The decision of the Supreme Court in the case of Gregg v. Metropolitan Trust Co., 197 U. S. 183, 25 Sup. Ct. 415, 49 L. Ed. 717 rendered by Justice Holmes, seems to settle the questions raised by these exceptions, unless the statutes of Florida authorize the payment from the corpus of the property as a lien.
Section 3502 of the Revised General Statutes of Florida provides that liens prior in dignity to all others accruing thereafter shall exist in favor of the following persons: For labor on and with machines (3503);' for manufacturing or repairing articles (3508); for furnishing articles to be manufactured (3509). These liens, as against the owner, absolute or limited, or purchagers or creditors with notice, are to exist from the time of performing the labor or furnishing the materials.
The question is: Do these provisions create a lien on the property of the gas company superior to the lien of the mortgage. I think not. The lien thus given is prior in dignity to all others accruing thereafter.

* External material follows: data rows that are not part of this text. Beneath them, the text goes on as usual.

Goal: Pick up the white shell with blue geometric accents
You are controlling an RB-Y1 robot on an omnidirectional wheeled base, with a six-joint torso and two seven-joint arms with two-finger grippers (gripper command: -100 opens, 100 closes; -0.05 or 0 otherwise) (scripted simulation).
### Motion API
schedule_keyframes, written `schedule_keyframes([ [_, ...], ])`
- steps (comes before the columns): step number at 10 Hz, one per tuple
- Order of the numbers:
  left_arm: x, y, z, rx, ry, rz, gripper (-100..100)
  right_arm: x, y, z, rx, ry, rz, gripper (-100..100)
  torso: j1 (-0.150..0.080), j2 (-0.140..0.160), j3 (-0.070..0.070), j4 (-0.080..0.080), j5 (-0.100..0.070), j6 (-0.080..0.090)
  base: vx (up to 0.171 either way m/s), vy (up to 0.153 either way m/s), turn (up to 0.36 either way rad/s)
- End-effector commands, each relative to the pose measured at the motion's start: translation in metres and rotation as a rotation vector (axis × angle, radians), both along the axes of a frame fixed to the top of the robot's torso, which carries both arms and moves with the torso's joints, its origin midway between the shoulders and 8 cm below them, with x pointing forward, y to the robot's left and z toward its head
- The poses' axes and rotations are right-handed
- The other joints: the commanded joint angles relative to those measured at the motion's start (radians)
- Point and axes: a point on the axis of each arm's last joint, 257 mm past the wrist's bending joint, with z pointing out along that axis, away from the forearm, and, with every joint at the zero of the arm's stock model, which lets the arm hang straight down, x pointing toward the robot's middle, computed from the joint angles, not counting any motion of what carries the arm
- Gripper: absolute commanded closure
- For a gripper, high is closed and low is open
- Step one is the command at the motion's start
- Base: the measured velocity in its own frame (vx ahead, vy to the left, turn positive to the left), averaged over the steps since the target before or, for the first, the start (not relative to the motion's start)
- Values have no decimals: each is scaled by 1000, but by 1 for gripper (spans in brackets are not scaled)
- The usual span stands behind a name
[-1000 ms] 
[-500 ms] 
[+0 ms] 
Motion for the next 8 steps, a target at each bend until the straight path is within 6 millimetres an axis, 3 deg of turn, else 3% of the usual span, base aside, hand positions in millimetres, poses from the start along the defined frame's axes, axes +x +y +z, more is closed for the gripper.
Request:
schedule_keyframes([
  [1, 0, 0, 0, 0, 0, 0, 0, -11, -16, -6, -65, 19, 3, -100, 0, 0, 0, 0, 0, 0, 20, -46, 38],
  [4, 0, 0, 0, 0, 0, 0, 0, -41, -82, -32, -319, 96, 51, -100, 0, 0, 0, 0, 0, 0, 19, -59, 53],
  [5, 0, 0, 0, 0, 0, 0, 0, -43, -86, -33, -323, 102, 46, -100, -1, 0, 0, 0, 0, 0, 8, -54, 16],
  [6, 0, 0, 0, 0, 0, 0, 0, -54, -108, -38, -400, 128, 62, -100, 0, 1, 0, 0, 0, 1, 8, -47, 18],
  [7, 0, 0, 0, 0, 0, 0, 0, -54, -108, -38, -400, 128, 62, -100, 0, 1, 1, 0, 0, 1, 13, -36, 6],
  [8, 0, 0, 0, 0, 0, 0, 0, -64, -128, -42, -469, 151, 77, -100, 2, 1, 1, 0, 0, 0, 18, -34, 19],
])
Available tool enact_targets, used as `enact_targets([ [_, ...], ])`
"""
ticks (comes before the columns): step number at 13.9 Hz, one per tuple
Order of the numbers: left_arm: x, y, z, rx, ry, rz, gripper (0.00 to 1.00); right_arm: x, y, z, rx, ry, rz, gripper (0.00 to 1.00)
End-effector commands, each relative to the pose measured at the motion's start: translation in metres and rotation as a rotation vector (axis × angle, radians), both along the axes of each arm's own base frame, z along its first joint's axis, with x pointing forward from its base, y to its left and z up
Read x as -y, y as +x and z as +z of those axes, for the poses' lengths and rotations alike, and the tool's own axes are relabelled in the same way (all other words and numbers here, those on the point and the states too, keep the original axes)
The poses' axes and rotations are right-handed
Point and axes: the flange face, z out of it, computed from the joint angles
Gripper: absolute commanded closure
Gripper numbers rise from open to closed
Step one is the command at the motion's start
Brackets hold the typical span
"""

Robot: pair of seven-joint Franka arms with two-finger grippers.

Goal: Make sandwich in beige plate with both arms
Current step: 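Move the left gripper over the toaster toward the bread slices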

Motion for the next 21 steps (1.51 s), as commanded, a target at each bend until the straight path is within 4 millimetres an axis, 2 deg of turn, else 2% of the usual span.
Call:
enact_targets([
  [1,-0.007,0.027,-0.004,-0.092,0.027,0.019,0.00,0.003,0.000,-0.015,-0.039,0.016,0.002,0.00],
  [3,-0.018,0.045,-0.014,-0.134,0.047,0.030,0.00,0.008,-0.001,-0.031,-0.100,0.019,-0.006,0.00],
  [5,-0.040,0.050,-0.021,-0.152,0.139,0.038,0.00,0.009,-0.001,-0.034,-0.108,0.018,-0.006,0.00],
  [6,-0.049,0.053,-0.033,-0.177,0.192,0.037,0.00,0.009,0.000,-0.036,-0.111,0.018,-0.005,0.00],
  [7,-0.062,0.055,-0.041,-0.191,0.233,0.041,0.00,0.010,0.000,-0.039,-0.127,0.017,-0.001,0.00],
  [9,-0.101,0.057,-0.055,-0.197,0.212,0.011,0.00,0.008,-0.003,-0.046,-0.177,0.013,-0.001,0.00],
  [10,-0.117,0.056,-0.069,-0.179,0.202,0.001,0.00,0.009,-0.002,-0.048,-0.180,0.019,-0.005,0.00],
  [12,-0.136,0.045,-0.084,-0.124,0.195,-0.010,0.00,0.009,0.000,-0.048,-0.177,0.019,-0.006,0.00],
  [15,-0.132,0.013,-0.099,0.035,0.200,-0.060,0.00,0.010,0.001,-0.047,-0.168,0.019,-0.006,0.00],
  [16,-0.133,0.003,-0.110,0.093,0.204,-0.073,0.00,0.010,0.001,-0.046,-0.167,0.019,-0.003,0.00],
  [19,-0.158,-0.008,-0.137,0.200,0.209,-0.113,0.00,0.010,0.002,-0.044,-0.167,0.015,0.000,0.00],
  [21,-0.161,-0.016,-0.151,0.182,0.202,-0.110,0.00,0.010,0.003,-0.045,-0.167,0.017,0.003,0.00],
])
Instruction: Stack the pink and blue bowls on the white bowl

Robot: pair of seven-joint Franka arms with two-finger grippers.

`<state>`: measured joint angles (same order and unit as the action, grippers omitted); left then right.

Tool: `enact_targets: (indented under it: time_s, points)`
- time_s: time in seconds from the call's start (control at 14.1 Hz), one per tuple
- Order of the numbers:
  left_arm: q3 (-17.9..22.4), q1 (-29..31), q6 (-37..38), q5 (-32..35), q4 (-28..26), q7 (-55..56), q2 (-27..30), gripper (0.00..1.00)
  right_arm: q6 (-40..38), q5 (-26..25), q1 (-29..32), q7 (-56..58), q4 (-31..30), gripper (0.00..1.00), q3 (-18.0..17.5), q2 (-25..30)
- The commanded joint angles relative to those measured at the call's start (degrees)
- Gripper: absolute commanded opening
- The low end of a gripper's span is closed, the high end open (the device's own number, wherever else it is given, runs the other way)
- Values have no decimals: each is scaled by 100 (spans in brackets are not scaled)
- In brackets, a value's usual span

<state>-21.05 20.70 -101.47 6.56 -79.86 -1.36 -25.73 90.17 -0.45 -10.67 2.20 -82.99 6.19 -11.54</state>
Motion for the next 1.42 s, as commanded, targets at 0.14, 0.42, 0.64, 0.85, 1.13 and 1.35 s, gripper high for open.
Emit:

The mortgage lien foreclosed in this case antedated any materials furnished, repairs made, or work done in any of these claims. The mortgagee cannot be placed in the category of a purchaser or creditor with notice. The case of one who loans money and takes a mortgage upon a structure in course of construction is not in my judgment parallel to the mortgagee’s position in this case.
Í am therefore of opinion the statutes referred to do not raise any special equity as to either of the claims.
The exceptions will therefore be overruled.